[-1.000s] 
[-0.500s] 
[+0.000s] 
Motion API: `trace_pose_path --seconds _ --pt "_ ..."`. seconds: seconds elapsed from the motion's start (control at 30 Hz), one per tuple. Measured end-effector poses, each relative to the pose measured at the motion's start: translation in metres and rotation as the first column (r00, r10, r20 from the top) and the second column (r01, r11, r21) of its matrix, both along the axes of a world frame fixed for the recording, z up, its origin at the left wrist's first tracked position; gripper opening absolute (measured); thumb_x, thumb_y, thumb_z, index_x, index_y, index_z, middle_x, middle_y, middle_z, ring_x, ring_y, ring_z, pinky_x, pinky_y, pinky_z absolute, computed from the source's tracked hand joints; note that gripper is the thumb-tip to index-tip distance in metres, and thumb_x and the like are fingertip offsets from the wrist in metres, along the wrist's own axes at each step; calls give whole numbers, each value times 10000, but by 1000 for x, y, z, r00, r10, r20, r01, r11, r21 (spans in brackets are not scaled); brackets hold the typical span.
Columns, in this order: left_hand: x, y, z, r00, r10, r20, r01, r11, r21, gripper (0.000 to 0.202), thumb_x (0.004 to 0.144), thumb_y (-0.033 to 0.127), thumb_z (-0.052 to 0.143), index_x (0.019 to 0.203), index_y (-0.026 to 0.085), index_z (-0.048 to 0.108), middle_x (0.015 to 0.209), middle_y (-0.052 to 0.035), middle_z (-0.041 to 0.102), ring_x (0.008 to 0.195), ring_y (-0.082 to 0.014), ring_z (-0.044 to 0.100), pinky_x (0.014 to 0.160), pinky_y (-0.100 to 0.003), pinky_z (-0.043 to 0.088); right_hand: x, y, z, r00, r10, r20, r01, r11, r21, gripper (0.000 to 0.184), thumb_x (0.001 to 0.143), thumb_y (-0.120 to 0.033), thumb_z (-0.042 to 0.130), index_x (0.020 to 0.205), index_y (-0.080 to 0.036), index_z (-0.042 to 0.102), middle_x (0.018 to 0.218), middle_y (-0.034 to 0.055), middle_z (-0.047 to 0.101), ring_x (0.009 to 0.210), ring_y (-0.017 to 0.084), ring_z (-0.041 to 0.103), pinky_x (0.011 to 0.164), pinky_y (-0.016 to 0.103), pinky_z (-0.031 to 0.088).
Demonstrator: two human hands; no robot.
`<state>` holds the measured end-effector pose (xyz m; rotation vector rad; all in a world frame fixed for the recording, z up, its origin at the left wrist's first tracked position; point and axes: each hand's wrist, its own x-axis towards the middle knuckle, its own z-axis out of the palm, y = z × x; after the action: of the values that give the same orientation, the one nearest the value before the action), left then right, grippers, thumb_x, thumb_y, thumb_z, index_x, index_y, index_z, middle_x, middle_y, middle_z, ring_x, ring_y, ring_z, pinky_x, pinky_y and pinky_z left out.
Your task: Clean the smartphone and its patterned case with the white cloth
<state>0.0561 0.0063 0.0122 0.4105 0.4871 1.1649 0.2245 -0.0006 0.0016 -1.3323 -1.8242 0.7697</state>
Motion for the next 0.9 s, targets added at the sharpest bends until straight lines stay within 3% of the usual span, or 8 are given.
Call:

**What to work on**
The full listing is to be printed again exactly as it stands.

**Result of the task**
[-1.000s] 
[-0.500s] 
[+0.000s] 
Motion API: `trace_pose_path --seconds _ --pt "_ ..."`. seconds: seconds elapsed from the motion's start (control at 30 Hz), one per tuple. Measured end-effector poses, each relative to the pose measured at the motion's start: translation in metres and rotation as the first column (r00, r10, r20 from the top) and the second column (r01, r11, r21) of its matrix, both along the axes of a world frame fixed for the recording, z up, its origin at the left wrist's first tracked position; gripper opening absolute (measured); thumb_x, thumb_y, thumb_z, index_x, index_y, index_z, middle_x, middle_y, middle_z, ring_x, ring_y, ring_z, pinky_x, pinky_y, pinky_z absolute, computed from the source's tracked hand joints; note that gripper is the thumb-tip to index-tip distance in metres, and thumb_x and the like are fingertip offsets from the wrist in metres, along the wrist's own axes at each step; calls give whole numbers, each value times 10000, but by 1000 for x, y, z, r00, r10, r20, r01, r11, r21 (spans in brackets are not scaled); brackets hold the typical span.
Columns, in this order: left_hand: x, y, z, r00, r10, r20, r01, r11, r21, gripper (0.000 to 0.202), thumb_x (0.004 to 0.144), thumb_y (-0.033 to 0.127), thumb_z (-0.052 to 0.143), index_x (0.019 to 0.203), index_y (-0.026 to 0.085), index_z (-0.048 to 0.108), middle_x (0.015 to 0.209), middle_y (-0.052 to 0.035), middle_z (-0.041 to 0.102), ring_x (0.008 to 0.195), ring_y (-0.082 to 0.014), ring_z (-0.044 to 0.100), pinky_x (0.014 to 0.160), pinky_y (-0.100 to 0.003), pinky_z (-0.043 to 0.088); right_hand: x, y, z, r00, r10, r20, r01, r11, r21, gripper (0.000 to 0.184), thumb_x (0.001 to 0.143), thumb_y (-0.120 to 0.033), thumb_z (-0.042 to 0.130), index_x (0.020 to 0.205), index_y (-0.080 to 0.036), index_z (-0.042 to 0.102), middle_x (0.018 to 0.218), middle_y (-0.034 to 0.055), middle_z (-0.047 to 0.101), ring_x (0.009 to 0.210), ring_y (-0.017 to 0.084), ring_z (-0.041 to 0.103), pinky_x (0.011 to 0.164), pinky_y (-0.016 to 0.103), pinky_z (-0.031 to 0.088).
Demonstrator: two human hands; no robot.
`<state>` holds the measured end-effector pose (xyz m; rotation vector rad; all in a world frame fixed for the recording, z up, its origin at the left wrist's first tracked position; point and axes: each hand's wrist, its own x-axis towards the middle knuckle, its own z-axis out of the palm, y = z × x; after the action: of the values that give the same orientation, the one nearest the value before the action), left then right, grippers, thumb_x, thumb_y, thumb_z, index_x, index_y, index_z, middle_x, middle_y, middle_z, ring_x, ring_y, ring_z, pinky_x, pinky_y and pinky_z left out.
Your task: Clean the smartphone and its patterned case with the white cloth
<state>0.0561 0.0063 0.0122 0.4105 0.4871 1.1649 0.2245 -0.0006 0.0016 -1.3323 -1.8242 0.7697</state>
Motion for the next 0.9 s, targets added at the sharpest bends until straight lines stay within 3% of the usual span, or 8 are given.
Call:

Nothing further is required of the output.